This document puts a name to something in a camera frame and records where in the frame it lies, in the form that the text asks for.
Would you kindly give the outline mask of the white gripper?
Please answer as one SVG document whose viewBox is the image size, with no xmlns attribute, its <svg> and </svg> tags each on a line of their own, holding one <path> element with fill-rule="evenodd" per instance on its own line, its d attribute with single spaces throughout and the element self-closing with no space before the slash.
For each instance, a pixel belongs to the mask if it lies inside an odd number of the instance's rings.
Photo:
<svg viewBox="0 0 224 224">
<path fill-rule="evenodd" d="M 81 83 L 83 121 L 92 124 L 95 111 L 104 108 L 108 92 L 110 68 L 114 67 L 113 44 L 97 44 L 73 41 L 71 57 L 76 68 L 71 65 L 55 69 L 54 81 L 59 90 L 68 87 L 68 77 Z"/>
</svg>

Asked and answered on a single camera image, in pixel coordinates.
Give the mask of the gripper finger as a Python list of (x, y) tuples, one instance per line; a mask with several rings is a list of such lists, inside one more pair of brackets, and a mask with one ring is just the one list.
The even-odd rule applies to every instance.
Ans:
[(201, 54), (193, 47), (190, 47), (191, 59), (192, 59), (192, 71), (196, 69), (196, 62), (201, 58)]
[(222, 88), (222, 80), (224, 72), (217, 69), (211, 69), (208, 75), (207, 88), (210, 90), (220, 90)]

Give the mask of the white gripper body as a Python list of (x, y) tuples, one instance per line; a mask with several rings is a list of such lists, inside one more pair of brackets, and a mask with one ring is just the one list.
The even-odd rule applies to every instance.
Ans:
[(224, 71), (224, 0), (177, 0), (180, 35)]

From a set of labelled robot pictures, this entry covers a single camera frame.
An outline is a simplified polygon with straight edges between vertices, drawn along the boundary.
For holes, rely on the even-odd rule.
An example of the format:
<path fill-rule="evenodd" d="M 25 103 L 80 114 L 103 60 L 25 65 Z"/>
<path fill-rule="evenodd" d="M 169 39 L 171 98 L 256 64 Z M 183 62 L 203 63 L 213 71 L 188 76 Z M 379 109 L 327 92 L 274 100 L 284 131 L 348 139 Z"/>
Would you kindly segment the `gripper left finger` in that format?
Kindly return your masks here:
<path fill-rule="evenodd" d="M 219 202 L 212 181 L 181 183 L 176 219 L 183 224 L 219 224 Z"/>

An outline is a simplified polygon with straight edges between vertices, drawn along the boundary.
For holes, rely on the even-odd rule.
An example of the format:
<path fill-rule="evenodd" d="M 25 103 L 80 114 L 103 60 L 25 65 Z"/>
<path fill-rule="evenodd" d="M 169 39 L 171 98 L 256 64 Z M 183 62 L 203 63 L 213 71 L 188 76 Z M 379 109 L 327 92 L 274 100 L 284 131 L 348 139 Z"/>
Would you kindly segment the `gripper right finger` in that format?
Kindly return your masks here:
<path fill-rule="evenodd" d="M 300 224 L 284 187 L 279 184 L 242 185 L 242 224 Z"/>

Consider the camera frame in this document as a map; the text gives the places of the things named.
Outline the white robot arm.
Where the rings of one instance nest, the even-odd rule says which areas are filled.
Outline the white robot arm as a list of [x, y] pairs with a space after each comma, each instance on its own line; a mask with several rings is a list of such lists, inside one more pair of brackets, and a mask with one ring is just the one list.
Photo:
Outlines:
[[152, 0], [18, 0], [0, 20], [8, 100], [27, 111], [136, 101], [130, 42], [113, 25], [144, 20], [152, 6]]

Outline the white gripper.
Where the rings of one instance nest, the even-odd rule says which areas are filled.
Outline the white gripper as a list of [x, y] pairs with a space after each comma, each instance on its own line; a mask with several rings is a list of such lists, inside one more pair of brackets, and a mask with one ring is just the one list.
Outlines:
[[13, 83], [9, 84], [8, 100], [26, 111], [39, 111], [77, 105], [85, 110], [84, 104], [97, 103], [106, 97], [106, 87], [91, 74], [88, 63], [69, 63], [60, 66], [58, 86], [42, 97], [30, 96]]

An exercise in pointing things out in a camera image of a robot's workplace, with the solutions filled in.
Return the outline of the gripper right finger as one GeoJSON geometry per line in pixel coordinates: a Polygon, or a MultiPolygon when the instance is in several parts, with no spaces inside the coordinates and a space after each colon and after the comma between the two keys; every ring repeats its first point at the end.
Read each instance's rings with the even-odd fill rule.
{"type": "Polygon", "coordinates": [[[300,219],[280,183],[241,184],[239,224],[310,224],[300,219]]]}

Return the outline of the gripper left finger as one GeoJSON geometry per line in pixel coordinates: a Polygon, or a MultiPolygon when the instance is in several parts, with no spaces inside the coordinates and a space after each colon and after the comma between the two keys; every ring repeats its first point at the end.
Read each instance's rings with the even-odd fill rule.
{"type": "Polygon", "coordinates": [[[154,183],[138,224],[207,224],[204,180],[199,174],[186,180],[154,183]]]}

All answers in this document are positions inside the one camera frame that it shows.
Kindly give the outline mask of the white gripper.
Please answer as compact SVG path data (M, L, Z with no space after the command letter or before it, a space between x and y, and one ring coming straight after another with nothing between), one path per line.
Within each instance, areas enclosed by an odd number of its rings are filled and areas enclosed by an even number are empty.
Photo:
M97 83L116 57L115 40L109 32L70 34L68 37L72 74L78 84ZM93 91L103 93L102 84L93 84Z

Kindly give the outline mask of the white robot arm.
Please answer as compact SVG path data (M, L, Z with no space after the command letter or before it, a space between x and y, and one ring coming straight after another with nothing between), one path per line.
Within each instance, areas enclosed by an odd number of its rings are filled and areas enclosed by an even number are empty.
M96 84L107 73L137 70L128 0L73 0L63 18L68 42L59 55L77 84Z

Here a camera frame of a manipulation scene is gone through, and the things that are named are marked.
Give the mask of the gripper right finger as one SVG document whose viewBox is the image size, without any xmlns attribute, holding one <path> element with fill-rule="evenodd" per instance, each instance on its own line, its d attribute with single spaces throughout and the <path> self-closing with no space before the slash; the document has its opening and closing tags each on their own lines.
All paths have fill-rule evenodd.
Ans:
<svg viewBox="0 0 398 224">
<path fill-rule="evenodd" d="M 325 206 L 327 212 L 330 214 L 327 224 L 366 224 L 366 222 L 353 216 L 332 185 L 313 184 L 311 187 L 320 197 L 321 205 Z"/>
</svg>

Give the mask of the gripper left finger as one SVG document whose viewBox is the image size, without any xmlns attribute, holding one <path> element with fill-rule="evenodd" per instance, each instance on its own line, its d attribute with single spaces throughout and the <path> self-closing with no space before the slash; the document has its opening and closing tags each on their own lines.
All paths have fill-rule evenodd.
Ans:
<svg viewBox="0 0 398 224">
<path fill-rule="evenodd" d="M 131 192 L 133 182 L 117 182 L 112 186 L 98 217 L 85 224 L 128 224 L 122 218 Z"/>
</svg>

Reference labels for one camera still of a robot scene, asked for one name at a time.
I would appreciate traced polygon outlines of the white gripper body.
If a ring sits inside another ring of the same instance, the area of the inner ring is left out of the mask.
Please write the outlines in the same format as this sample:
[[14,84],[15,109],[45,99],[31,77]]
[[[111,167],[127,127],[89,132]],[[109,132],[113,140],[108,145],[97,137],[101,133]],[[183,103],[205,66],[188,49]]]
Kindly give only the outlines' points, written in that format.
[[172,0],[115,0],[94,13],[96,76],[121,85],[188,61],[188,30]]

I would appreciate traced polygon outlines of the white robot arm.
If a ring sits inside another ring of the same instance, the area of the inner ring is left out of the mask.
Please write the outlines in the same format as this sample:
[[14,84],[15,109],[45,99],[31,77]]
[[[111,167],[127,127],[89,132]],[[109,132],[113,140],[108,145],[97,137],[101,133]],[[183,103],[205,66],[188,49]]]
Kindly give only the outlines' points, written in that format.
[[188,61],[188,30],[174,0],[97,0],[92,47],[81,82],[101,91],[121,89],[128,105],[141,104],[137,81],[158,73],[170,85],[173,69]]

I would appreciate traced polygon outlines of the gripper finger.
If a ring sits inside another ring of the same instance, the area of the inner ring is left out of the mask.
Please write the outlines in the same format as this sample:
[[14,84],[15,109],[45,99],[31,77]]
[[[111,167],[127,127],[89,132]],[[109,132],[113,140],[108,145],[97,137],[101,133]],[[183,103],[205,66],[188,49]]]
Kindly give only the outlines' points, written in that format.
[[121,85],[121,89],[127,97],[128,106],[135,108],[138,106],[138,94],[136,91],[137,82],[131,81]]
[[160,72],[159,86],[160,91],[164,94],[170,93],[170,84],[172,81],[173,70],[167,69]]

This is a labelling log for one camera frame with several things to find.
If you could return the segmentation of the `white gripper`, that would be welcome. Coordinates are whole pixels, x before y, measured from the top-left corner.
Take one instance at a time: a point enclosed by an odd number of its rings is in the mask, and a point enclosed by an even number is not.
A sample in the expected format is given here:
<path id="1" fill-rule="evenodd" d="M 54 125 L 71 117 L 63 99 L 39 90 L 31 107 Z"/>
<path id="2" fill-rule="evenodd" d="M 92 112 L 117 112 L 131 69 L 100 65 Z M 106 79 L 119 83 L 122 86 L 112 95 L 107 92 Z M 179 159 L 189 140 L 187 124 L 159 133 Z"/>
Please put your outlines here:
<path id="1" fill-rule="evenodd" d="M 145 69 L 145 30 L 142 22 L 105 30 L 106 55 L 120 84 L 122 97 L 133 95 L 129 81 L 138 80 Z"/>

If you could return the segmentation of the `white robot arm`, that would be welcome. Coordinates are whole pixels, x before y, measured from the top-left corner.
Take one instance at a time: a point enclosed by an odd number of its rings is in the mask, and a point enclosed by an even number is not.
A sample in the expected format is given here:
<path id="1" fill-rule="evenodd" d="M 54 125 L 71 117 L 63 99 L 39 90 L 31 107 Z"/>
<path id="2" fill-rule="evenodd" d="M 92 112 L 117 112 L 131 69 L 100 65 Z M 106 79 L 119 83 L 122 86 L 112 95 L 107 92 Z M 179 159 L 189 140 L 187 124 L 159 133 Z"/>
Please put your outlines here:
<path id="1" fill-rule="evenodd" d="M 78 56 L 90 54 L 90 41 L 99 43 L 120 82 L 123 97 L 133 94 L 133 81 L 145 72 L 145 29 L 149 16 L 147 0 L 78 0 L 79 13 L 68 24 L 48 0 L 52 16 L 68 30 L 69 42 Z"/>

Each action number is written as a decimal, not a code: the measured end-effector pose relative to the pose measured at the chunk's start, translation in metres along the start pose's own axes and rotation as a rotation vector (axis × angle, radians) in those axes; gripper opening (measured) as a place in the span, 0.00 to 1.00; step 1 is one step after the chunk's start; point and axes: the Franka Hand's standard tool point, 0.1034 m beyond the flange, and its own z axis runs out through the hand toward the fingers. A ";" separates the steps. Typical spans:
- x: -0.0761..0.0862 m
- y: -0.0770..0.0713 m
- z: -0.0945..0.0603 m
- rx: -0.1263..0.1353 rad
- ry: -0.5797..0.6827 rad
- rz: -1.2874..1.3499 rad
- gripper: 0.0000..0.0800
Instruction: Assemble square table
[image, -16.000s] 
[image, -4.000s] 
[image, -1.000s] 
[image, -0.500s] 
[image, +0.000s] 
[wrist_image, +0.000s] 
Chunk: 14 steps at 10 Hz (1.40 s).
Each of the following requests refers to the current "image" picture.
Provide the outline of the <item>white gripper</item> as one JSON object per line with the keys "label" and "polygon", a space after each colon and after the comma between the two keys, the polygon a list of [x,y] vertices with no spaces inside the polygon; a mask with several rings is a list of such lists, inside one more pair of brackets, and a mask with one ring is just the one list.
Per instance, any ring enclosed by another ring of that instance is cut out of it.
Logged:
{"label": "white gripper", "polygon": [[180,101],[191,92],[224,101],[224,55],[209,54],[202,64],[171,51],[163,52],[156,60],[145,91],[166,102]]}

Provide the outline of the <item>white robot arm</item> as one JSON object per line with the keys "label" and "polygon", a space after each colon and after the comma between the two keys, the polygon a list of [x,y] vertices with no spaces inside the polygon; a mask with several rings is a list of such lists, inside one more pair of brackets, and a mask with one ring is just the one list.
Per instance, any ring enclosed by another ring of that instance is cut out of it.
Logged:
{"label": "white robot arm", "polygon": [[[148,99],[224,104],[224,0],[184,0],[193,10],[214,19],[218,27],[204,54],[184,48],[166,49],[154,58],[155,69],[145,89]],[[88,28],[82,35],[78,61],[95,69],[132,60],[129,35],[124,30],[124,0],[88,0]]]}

• • • • •

◆ **What the task asks**
The lines to copy are those above that contain the string "whole".

◆ **Reply**
If you could return the segmentation of the `white gripper`, that would be welcome. Coordinates are whole pixels, x before y, measured from the top-left corner.
If you could return the segmentation of the `white robot arm`, that would be welcome. Coordinates are whole pixels, x before y, measured from the top-left corner.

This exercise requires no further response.